Start of Recorded information

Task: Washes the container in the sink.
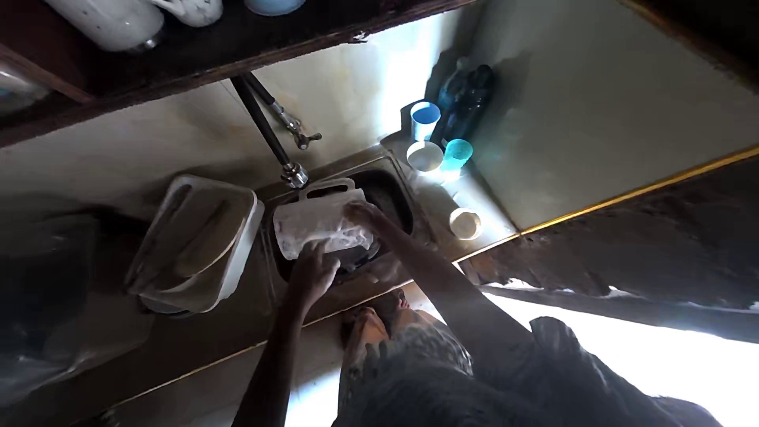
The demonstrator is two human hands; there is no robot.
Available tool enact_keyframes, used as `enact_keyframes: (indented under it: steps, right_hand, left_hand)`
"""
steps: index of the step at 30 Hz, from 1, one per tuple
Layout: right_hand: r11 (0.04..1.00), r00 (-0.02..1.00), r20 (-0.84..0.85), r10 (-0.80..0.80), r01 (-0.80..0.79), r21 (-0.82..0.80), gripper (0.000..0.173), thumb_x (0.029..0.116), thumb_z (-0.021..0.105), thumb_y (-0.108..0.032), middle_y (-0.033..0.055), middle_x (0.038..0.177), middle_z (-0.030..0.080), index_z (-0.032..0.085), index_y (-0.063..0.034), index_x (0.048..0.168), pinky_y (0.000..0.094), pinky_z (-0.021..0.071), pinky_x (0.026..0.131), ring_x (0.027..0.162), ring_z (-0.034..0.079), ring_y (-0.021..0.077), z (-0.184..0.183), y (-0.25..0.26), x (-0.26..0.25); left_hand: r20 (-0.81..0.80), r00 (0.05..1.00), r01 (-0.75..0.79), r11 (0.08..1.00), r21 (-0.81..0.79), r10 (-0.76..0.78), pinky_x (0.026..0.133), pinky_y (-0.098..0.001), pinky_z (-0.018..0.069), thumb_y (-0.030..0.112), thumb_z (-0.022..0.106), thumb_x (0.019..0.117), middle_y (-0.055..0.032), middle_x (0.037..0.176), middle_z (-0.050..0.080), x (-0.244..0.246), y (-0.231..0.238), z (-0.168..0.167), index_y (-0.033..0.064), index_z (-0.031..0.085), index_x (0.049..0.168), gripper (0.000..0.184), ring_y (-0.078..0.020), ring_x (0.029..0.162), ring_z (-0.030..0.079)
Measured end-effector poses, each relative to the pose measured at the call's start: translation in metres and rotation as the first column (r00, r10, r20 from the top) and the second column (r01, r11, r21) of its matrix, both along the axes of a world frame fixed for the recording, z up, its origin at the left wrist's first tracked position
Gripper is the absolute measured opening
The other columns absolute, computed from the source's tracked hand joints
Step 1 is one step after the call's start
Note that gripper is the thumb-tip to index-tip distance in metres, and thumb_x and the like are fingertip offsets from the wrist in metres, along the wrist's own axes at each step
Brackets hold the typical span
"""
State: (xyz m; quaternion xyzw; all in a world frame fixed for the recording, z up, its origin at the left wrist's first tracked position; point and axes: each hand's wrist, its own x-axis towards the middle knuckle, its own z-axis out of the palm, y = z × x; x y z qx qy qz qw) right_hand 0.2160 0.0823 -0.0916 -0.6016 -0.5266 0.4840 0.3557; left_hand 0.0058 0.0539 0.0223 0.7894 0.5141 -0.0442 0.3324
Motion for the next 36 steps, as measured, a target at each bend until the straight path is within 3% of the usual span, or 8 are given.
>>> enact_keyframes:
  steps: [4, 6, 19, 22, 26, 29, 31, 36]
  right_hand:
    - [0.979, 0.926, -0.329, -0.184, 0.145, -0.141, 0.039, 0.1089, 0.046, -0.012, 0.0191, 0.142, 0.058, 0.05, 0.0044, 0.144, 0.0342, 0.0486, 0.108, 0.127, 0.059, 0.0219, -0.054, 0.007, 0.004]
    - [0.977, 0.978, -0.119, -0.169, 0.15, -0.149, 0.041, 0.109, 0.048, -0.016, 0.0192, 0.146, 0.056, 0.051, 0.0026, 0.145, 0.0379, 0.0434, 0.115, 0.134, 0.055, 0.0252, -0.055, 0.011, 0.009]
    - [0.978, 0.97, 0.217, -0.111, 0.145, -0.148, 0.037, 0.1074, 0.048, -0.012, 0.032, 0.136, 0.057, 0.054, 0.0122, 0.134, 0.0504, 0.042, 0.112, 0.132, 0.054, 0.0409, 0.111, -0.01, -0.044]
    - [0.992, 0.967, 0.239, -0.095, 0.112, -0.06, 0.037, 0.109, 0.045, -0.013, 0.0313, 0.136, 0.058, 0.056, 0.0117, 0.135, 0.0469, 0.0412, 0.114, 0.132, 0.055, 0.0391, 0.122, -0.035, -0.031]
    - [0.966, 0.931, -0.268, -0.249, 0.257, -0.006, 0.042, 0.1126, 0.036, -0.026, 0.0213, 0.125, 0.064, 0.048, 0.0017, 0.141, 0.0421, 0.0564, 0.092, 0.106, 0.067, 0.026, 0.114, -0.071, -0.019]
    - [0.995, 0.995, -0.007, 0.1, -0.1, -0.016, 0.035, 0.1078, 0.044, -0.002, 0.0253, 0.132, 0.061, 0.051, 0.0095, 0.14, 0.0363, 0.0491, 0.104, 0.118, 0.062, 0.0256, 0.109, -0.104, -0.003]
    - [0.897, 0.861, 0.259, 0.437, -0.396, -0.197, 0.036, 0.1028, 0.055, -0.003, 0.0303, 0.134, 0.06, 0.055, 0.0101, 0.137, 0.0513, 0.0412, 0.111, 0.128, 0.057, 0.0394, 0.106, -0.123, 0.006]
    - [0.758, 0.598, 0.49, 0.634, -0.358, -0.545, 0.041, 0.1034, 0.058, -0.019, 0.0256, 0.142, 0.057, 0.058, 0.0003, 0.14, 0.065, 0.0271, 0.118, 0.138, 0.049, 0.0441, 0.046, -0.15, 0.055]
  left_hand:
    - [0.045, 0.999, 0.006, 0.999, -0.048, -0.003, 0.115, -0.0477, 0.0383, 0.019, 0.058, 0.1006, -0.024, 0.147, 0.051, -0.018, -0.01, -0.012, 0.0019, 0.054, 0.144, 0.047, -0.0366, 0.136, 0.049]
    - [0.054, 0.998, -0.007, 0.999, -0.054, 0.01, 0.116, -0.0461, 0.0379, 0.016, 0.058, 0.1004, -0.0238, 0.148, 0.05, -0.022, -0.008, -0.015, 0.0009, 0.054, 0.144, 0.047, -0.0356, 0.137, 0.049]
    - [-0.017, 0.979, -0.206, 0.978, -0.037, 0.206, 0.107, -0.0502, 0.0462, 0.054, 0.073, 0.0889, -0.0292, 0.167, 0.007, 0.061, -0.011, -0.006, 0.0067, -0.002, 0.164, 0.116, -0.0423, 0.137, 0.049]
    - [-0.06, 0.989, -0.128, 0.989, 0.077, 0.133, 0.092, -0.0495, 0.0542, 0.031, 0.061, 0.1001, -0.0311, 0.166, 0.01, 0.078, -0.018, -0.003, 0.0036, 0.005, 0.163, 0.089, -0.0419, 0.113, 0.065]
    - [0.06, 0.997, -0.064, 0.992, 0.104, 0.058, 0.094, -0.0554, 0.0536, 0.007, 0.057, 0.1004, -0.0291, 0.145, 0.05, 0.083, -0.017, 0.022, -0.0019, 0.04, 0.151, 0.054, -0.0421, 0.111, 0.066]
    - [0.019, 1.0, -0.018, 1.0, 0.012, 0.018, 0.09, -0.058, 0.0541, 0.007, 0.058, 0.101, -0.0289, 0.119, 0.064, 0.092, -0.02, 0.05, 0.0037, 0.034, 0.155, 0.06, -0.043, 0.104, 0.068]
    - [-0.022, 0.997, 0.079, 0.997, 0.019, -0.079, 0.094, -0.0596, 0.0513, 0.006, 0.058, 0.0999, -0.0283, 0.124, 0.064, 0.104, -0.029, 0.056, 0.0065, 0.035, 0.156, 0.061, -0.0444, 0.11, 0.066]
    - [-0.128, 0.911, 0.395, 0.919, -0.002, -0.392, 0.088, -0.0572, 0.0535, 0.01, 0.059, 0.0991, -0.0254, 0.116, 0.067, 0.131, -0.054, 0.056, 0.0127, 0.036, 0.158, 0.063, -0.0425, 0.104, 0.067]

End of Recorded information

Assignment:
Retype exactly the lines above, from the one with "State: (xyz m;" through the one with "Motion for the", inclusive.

Output below:
State: (xyz m; quaternion xyzw; all in a world frame fixed for the recording, z up, its origin at the left wrist's first tracked position; point and axes: each hand's wrist, its own x-axis towards the middle knuckle, its own z-axis out of the palm, y = z × x; x y z qx qy qz qw) right_hand 0.2160 0.0823 -0.0916 -0.6016 -0.5266 0.4840 0.3557; left_hand 0.0058 0.0539 0.0223 0.7894 0.5141 -0.0442 0.3324
Motion for the next 36 steps, as measured, a target at each bend until the straight path is within 3% of the usual span, or 8 are given.

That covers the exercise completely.